Se decidió NO permitir la modificación de temas, salvo por cierto período de tiempo, porque a veces ocurría que debido a la modificación, las respuestas siguientes no se correspondían con el tema modificado. 
Y además por la fea actitud de algún usuario que eliminó sus mensajes quedando todo un post vacío y sin sentido.

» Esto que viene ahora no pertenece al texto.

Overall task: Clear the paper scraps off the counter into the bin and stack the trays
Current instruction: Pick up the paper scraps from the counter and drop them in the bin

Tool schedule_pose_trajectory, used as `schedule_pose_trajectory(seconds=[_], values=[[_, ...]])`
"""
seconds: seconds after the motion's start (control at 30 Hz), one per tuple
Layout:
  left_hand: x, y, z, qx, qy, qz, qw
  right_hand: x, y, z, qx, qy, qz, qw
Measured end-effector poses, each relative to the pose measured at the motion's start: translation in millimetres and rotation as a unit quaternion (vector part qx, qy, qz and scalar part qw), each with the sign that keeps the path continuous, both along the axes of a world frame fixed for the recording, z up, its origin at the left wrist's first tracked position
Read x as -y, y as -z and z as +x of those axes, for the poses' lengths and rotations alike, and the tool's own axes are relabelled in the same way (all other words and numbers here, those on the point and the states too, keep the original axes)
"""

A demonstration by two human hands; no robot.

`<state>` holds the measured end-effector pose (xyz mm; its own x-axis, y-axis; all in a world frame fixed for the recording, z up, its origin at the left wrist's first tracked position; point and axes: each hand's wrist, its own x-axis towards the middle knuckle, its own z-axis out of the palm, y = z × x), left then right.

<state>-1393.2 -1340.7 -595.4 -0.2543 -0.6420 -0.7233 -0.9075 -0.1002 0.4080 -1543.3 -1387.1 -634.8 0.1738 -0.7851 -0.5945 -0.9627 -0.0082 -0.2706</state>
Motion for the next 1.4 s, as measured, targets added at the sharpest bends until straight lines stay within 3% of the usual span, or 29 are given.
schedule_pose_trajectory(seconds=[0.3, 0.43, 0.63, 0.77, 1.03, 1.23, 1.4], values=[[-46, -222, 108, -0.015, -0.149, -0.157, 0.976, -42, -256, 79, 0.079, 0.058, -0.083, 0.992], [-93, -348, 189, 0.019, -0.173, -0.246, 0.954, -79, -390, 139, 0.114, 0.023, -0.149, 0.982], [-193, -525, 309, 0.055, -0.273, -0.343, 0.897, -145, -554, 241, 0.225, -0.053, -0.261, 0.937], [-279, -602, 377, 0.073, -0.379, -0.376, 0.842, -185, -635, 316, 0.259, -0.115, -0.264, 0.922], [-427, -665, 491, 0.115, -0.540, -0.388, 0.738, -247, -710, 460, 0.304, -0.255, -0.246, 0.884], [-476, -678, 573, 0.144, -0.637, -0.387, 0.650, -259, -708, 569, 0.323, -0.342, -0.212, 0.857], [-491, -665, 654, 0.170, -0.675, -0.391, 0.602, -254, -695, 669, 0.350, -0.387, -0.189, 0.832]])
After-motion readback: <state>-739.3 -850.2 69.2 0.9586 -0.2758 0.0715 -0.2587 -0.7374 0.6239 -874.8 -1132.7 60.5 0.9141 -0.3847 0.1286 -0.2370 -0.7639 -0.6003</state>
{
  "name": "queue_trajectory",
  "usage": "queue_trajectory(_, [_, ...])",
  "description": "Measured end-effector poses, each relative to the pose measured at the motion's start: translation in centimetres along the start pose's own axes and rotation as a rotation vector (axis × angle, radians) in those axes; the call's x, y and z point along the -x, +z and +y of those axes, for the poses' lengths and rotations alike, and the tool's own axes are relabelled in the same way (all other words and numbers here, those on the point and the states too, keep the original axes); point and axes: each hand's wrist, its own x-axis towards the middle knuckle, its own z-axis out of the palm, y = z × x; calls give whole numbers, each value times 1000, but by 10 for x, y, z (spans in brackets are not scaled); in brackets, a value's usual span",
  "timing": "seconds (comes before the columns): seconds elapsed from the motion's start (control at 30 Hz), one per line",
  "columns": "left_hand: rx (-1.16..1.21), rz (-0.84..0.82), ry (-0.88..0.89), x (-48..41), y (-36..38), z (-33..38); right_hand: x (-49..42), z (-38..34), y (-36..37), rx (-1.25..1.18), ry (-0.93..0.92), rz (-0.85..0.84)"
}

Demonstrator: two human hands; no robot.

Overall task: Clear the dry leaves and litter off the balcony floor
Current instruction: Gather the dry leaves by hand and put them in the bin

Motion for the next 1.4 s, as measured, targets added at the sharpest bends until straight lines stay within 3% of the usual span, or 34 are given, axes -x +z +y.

Si deseas cambiar las direcciones (Link´s) en algún aporte publicalas en el mismo tema para que algún Moderador se encargue de actualizar los comentarios.


----------



## Tacatomon (Abr 20, 2012)

Al igual que el compañero El_Mago_ Esa es una de las inquietudes que no me dejan dormir por las noches. El trabajo en los moderadores sería algo menor. Pero... ¿Es que acaso no hay un backup del tema original cuando éste es creado?

Saludos al foro.


----------



## Fogonazo (Abr 20, 2012)

Tacatomon dijo:


> Al igual que el compañero El_Mago_ Esa es una de las inquietudes que no me dejan dormir por las noches. El trabajo en los moderadores sería algo menor. Pero... ¿Es que acaso no hay un backup del tema original cuando éste es creado?
> 
> Saludos al foro.



Sip, pero estamos en las mismas, para re-hacer el tema en base a un backup hace falta un homosapiens detrás del teclado.
Habría que leer el tema
Determinar que es una actualización
Discriminar entre actualización y borrado intencional.
Recargar lo que sea pertinente

Me parece mucho mas sencillo que el autor del tema en caso de querer actualizar, editar algo se comunique con un Moderador y este lo haga.


----------



## DJ DRACO (Abr 20, 2012)

Coincido con Fogonazo.

Si el mundo de habla hispana tuviera valores, educación, y tantas otras cosas que nos faltan y que a Viena por ejemplo, le sobran...se podrían permitir muchas cosas que hoy obligadamente se prohiben.


----------